Viven hacia fuera y acaban padeciendo una desconexión con su propio interior, que es el lugar donde anidan los principios y los valores de las personas. Los principios tienen por objeto, entre otras cosas, poner límite a ciertas acciones que uno considera ilegítimas. Por eso, para las personas que sienten ese vacío personal interno, todo vale. Ningún medio es ilegítimo para alcanzar sus fines. Cueste lo que cueste. Pisando a quien haga falta.
Cuando el amigo de antes pasa a convertirse en un enemigo emboscado, se comporta raro: bien con un exceso de simpatía y halagos con los que intentan ocultar sus verdaderas intenciones, o bien con una distancia y sobriedad que antes no practicaba.
El gesto que más les delata es la mirada. O mejor dicho, la falta de mirada. Le es muy difícil sostener la mirada a quien en otro tiempo fue un compañero leal y ahora busca cómo traicionar nuestra confianza para lograr su provecho. Ante el traidor emboscado hay que actuar a pecho descubierto, de manera directa, mirándole a la cara. Sin violencia, pero con asertividad y firmeza. Esa debe ser la estrategia.
Sin embargo, son muchos los que se equivocan y entran en el mismo juego de rumores y difamaciones por la espalda. En esa partida, perder es muy fácil. Para entrar en ese terreno sucio es preciso tener una falta absoluta de ética y mucho estómago. Y en cualquier caso, el resultado más frecuente es perder-perder.
La mejor receta es no dejarse contagiar. De igual manera que cuando alguien te increpa de forma violenta a la cara, lo mejor es responder con calma y firme serenidad, la mejor fórmula para desenmascarar al traidor que actúa por la espalda es hablándole a la cara. Cuando actuamos así, quien practica el juego sucio se siente muy incómodo. Es responsabilidad de los jefes actuar. Cualquier actuación siempre será mejor que la peor posible, que es no hacer nada.
Hay quienes piensan que el factor tiempo es el mejor disolvente para resolver conflictos entre colaboradores y dejan dormir los conflictos hasta que por sí solos se resuelvan. Pero esa forma de proceder es nociva: el paso del tiempo sin que el jefe intervenga lo único que hace es que el conflicto empeore. Los jefes deben actuar. Claro que para ello, lo primero que deben hacer es estar al tanto. No se puede intervenir en aquello que no se es capaz ni tan siquiera de observar. Por eso, los responsables deben mostrarse atentos y cercanos con su equipo.

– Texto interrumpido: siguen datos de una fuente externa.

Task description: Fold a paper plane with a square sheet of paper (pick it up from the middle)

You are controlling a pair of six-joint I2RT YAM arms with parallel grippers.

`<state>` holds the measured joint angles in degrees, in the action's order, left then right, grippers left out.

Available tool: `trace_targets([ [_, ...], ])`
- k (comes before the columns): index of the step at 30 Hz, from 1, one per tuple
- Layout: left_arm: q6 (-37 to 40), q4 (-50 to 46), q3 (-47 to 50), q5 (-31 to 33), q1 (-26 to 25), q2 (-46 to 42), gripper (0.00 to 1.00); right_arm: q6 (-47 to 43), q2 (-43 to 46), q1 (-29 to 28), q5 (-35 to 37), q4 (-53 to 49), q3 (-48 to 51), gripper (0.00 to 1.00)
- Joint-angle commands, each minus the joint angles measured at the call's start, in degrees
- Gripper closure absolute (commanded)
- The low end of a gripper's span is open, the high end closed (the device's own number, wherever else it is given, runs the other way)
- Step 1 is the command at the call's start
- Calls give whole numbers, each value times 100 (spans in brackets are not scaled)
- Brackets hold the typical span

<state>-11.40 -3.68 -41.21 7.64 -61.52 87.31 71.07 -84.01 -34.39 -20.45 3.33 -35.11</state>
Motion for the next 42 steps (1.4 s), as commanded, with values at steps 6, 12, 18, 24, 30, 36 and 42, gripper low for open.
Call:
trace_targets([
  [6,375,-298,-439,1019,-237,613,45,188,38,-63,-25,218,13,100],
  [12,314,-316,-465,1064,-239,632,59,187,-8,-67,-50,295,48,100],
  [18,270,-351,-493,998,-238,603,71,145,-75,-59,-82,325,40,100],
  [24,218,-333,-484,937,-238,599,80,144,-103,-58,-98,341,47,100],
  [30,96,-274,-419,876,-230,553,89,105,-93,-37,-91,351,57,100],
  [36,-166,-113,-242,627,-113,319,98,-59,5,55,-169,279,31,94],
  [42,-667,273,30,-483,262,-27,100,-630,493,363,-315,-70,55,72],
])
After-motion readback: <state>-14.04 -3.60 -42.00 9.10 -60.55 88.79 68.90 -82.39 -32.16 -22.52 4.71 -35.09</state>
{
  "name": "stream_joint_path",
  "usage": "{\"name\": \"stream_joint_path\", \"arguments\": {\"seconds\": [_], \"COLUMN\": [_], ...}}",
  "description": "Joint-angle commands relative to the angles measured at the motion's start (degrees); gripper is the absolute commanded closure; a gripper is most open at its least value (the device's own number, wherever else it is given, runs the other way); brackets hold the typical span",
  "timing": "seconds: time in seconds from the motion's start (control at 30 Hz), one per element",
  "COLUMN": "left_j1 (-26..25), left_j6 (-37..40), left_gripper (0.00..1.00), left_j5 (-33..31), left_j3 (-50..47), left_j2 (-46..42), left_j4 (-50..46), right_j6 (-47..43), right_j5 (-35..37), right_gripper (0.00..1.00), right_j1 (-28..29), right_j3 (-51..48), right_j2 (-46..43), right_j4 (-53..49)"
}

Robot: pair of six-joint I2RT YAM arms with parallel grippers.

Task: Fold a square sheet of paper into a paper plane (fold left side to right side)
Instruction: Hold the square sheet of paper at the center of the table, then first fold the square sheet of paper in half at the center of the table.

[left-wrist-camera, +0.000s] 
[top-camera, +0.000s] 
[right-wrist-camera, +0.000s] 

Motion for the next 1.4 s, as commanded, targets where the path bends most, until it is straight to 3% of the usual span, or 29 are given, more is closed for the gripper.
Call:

A veces, parar y resolver determinados conflictos es la mejor inversión para poder proseguir produciendo sin distracciones. El equipo y su ánimo colectivo deben estar por encima de cualquier ego que sólo pretenda su particular beneficio. A la larga, el resultado vendrá de la mano de un equipo bien avenido y no de un individuo cuyo mejor activo sea la astucia sin ética.